Switching between tables
Operations can have several input and output tables. This section describes how to switch reading between them.
You can get data about which table an entry came from, and select which table to send it to, in the operation's Map and Reduce user code. This is done using descriptors or table switches.
Note
A user has several ways to specify which table a string is to be sent to: you can indicate the table's descriptor, or use a switch.
There is no technical restriction on using both of these mechanisms simultaneously, but doing so in practice is not recommended.
Attention!
When no mapper is specified for a MapReduce type operation, there will be no data about which input tables entries came from at the reducer input.
Descriptors
There are descriptor numbering rules that enable a user code (job) to write string X in table 0, and string Y in table 1.
When there's one output table, the job writes all entries and descriptor 1 (in stdout).
When there are multiple output tables, the numbering rules are used.
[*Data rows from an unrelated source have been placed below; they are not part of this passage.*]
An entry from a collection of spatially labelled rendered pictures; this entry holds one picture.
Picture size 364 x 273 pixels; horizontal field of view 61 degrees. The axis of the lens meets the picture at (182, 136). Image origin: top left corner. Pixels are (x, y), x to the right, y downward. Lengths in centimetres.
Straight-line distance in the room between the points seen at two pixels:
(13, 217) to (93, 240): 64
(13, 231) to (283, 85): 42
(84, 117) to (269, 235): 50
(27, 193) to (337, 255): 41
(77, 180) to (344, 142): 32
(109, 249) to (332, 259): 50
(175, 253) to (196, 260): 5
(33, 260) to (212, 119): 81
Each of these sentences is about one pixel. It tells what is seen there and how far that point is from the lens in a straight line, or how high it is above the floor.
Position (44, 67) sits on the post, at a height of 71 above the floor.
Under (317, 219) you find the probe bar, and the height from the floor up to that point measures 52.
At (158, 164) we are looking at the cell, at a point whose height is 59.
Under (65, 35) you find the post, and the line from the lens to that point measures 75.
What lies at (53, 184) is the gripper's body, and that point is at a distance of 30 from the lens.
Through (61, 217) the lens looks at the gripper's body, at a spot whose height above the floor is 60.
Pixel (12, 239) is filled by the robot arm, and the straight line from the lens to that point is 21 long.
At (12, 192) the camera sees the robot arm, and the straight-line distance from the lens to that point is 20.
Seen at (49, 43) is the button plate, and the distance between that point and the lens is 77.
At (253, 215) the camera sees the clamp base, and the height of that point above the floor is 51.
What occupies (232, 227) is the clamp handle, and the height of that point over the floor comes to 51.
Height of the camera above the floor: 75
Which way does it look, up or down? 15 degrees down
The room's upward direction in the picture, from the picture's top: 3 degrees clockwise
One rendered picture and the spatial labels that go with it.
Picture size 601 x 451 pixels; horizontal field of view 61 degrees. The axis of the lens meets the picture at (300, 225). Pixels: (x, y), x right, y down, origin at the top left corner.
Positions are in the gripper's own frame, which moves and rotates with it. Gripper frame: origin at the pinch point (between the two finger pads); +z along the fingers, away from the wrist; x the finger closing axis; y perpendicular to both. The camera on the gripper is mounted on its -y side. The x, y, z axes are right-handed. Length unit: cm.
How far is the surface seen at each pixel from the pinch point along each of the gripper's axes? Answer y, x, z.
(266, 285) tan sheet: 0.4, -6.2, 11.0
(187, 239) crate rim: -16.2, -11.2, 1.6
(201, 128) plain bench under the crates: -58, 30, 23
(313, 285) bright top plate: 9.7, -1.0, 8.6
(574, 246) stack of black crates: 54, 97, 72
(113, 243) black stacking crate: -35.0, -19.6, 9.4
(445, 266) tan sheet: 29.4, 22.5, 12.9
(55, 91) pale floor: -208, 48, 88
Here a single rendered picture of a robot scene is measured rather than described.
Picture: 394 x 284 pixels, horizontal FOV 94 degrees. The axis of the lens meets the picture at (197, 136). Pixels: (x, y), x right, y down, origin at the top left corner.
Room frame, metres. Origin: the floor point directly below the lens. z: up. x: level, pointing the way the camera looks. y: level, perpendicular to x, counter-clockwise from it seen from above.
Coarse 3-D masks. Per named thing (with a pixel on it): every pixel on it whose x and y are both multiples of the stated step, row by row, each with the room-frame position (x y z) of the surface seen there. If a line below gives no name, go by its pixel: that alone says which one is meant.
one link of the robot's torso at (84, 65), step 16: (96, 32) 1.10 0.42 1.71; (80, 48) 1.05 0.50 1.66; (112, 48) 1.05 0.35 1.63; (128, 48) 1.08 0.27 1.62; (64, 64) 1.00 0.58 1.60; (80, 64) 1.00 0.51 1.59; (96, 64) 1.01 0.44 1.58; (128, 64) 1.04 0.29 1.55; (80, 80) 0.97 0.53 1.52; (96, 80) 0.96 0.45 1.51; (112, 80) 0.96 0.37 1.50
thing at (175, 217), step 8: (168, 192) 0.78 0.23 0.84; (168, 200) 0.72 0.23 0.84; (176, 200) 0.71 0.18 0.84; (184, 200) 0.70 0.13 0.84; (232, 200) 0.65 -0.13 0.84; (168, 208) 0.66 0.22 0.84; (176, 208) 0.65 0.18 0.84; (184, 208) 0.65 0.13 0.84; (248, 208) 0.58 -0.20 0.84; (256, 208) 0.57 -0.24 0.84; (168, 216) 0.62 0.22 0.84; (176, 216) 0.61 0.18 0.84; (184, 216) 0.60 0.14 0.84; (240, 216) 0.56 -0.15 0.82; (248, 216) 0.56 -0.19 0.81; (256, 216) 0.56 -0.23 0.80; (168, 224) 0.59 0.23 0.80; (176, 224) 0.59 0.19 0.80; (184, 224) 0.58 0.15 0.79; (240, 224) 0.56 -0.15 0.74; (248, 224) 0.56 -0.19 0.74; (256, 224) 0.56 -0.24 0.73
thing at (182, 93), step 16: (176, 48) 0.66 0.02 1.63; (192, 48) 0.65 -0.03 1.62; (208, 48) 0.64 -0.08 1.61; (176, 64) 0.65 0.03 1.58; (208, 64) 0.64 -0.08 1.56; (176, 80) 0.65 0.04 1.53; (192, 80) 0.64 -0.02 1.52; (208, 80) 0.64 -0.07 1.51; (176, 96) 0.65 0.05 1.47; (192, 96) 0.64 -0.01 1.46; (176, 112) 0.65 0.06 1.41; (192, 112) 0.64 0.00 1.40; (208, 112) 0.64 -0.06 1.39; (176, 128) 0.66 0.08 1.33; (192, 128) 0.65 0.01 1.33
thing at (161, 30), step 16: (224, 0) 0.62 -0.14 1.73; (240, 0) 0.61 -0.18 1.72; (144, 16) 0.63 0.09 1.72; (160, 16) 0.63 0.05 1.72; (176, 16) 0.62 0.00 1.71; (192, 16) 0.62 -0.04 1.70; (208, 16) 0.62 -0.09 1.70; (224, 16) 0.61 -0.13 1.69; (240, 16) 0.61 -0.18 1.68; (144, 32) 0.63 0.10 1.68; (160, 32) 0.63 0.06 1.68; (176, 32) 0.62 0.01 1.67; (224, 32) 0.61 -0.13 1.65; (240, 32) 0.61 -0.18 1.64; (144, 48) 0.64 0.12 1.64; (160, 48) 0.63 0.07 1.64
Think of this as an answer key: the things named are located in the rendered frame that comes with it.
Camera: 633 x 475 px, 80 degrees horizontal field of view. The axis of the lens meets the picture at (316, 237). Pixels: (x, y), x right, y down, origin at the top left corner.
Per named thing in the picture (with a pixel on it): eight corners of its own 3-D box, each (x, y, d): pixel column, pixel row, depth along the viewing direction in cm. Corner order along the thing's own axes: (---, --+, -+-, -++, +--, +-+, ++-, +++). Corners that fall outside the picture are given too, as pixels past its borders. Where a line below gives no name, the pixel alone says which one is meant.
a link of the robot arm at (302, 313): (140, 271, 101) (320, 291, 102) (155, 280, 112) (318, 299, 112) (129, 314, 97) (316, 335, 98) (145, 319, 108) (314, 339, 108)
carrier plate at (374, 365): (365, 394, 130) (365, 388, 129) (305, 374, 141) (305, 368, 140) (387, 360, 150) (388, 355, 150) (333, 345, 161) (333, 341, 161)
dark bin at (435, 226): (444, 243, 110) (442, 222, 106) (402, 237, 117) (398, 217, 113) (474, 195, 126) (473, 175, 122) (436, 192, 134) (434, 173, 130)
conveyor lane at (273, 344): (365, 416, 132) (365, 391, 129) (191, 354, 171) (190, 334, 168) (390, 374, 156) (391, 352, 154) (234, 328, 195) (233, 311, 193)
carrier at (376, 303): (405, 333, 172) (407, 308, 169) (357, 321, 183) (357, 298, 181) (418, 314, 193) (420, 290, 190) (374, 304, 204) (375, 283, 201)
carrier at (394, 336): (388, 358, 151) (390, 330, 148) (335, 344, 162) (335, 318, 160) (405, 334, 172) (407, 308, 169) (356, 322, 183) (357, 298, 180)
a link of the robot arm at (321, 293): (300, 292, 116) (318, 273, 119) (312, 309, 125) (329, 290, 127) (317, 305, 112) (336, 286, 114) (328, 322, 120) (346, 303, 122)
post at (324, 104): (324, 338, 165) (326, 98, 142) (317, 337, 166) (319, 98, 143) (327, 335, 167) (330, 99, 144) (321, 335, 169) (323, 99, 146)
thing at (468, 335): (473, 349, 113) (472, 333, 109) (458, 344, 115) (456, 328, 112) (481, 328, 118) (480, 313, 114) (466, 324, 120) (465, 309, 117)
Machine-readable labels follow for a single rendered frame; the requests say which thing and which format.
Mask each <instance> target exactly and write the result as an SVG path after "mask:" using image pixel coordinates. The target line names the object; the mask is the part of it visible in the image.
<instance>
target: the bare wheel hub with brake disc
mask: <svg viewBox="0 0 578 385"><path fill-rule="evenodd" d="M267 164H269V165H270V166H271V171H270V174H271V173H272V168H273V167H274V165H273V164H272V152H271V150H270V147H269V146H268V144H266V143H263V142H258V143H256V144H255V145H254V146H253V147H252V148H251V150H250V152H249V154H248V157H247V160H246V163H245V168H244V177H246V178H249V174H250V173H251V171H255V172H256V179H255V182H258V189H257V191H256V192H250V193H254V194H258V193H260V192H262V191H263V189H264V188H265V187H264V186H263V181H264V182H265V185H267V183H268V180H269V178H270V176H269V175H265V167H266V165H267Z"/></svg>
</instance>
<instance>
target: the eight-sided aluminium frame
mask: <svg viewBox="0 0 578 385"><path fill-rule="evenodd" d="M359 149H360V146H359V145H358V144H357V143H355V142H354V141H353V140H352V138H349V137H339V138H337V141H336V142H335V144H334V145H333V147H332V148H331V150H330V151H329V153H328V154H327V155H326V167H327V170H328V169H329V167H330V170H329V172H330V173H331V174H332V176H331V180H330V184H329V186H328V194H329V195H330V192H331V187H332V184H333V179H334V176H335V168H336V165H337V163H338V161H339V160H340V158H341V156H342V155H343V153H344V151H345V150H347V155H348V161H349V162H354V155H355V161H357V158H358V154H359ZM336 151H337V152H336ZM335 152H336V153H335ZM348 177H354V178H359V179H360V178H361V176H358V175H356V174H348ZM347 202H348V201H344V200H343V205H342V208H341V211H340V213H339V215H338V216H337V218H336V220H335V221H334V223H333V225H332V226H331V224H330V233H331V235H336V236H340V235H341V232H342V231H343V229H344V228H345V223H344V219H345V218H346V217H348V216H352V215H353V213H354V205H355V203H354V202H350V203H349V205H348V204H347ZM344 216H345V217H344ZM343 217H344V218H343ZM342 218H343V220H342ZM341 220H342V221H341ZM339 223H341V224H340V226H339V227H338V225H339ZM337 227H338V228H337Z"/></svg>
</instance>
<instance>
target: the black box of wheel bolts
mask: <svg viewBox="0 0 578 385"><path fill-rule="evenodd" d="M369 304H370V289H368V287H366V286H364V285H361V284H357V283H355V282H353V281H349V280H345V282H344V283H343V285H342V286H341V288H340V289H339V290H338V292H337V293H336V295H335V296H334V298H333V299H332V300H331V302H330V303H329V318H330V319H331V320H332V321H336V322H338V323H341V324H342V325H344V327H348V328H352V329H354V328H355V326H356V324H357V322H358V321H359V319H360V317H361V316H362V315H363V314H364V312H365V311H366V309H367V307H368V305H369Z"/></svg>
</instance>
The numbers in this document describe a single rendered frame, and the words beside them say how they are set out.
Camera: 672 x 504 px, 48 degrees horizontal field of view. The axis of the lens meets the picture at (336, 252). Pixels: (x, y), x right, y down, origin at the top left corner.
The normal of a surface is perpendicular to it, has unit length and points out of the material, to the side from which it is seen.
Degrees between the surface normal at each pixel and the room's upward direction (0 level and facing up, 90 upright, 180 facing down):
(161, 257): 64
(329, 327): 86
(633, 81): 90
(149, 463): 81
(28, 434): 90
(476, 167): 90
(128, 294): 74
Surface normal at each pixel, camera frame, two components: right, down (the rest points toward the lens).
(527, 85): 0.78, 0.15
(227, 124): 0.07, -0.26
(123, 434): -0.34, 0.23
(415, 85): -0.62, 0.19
The formula 3k+1, where k is the index of the output table, begins with 0.
- Table 0 - descriptor 1.
- Table 1 - descriptor 4.
- Table 2 - descriptor 7.
- ...
Table switches
The correspondence between descriptor numbers and output tables can be changed while working with a job, by using table switches.
The schema of configuring switches for input tables can be read in the Input/output settings.
The switches form depends on the format of output data.
YSON
In YSON, in the entry stream, you might encounter an entity with attributes for both input and output tables. These are control inputs that are built into the datastream. For example: table_index=N
, where N is an integer. This command "switches" the stream in such a way that subsequent entries are connected to another table with index N. This is true for both input and output tables.
Suppose our operation has 2 output tables at the output.
By default, to send data to a table with index 0 we must enter it in descriptor 1, and to be sent to table 1 it must be entered in descriptor 4.
Suppose the job has entered the following sequence of entries in descriptor 4:
{a=1};
<table_index=0>#;
{b=2};
In that case, the entry a=1
goes into table 1, and entry b=2
goes into table 0. Both descriptors will then write to table 0.
Attention!
The order of strings when writing to one table through two descriptors is not established.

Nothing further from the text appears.